St Ann's Church is a Roman Catholic Church located along the northern portion of Aruba island within the Catholic Diocese of Willemstad. Although rebuilt several times, the church traces its history back to 1776. It temporarily closed for repairs due to damage in 2011 and has since reopened.

==Description==
The original church on this site was begun in 1776 after the Chapel of Alto Vista fell into disuse and dedicated to Saint Ann, the mother of the Virgin Mary. When it was constructed in 1776, Santa Ana Church represented the island's second most important religious meeting place (the first being Alto Vista Chapel).

The church was rebuilt two times, once in 1831 and again in 1886. The Church was constructed between 1914 and 1919.

The carved oak retable in the Saint Ann is a fine example of neo-Gothic sculpture. It was created in 1870 by Hendrik van der Geld. They originated in the Netherlands, in the province of North-Brabant, but were later placed in the Antonius church in Scheveningen. When the Antonius Church was renovated in 1928, the parish priest donated the altar, the communion rail and pulpit to the Netherlands Antilles mission which sent it to Saint Ann.

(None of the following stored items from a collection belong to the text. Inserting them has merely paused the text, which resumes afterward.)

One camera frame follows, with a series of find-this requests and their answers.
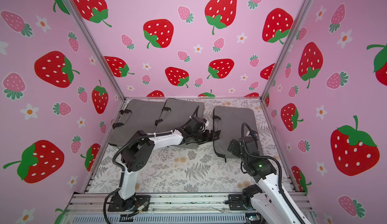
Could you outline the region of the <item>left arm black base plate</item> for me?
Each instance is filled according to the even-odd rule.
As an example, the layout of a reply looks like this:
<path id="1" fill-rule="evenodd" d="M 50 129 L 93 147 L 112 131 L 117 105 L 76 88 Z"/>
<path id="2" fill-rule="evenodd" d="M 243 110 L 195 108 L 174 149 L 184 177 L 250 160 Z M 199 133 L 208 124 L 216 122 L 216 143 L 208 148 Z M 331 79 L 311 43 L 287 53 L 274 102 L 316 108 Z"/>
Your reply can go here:
<path id="1" fill-rule="evenodd" d="M 134 195 L 127 200 L 123 200 L 118 194 L 113 196 L 108 202 L 109 212 L 135 211 L 140 207 L 140 211 L 148 211 L 150 195 Z"/>

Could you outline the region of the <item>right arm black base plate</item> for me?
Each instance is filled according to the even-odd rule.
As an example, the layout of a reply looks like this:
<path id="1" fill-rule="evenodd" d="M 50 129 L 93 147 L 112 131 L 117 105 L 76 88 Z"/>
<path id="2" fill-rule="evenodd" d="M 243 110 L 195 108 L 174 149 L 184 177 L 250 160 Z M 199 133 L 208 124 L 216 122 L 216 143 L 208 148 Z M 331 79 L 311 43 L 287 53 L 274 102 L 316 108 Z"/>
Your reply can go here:
<path id="1" fill-rule="evenodd" d="M 230 210 L 255 210 L 251 199 L 245 194 L 229 194 L 224 204 L 228 205 Z"/>

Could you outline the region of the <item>grey laptop bag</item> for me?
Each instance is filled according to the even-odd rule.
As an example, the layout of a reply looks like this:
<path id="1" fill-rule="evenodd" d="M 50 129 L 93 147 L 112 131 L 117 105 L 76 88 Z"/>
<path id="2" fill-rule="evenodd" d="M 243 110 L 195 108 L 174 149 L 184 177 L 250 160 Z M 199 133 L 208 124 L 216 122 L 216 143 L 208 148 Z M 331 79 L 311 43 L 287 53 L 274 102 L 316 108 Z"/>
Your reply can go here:
<path id="1" fill-rule="evenodd" d="M 169 98 L 166 100 L 159 120 L 155 122 L 155 131 L 159 133 L 174 130 L 176 133 L 180 133 L 177 128 L 183 126 L 190 117 L 204 118 L 203 115 L 204 103 Z M 179 147 L 197 149 L 199 145 L 195 147 Z"/>
<path id="2" fill-rule="evenodd" d="M 224 159 L 236 158 L 228 151 L 230 142 L 244 136 L 250 153 L 263 155 L 261 141 L 254 142 L 250 130 L 258 132 L 254 111 L 248 108 L 216 106 L 213 109 L 213 148 L 215 154 Z"/>
<path id="3" fill-rule="evenodd" d="M 108 144 L 121 148 L 136 132 L 155 132 L 155 122 L 159 120 L 165 102 L 133 99 L 125 110 L 121 110 L 120 119 L 113 124 Z"/>

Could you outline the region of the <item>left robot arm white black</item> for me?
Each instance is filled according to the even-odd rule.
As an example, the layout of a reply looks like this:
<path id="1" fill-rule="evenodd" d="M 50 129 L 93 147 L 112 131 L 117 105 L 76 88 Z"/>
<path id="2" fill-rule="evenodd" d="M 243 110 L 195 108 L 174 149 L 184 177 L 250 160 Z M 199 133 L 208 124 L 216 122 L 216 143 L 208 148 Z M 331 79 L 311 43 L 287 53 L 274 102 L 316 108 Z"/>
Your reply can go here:
<path id="1" fill-rule="evenodd" d="M 196 107 L 188 121 L 169 131 L 145 133 L 137 131 L 113 156 L 112 163 L 121 169 L 120 183 L 117 189 L 109 193 L 103 203 L 103 216 L 106 223 L 111 221 L 108 212 L 127 211 L 127 218 L 147 210 L 151 196 L 136 196 L 136 182 L 153 151 L 169 146 L 189 146 L 204 144 L 219 139 L 219 134 L 208 130 L 208 121 L 198 116 Z"/>

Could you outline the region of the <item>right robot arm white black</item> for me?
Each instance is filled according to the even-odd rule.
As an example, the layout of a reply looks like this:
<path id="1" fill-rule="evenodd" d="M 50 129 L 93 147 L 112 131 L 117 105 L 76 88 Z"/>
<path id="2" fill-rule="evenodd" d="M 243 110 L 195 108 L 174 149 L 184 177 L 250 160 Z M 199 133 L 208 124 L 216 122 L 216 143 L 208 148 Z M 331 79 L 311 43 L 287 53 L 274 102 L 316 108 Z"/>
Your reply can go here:
<path id="1" fill-rule="evenodd" d="M 249 142 L 258 145 L 258 133 L 243 122 L 241 138 L 233 139 L 228 151 L 241 160 L 244 173 L 256 182 L 242 191 L 245 207 L 256 210 L 268 224 L 309 224 L 310 221 L 283 188 L 278 160 L 253 153 L 249 150 Z"/>

It is noted that the retable, the communion rail and pulpit won a prize at the first Vatican Council held in Rome in 1870. A final renovation to this historical site was accomplished in 1916 (somewhere between 1919 and 1919).

The most recent renovation took place in 2002.

== Damage ==
On 25 August 2011, a severe downdraft caused damage to Saint Ann's roof and other areas. The altar, the communion rail and pulpit and remained unharmed although the roof was ripped open by the strong winds.

St. Ann's continued to offer mass under a tent in their parking lot until the roof was replaced.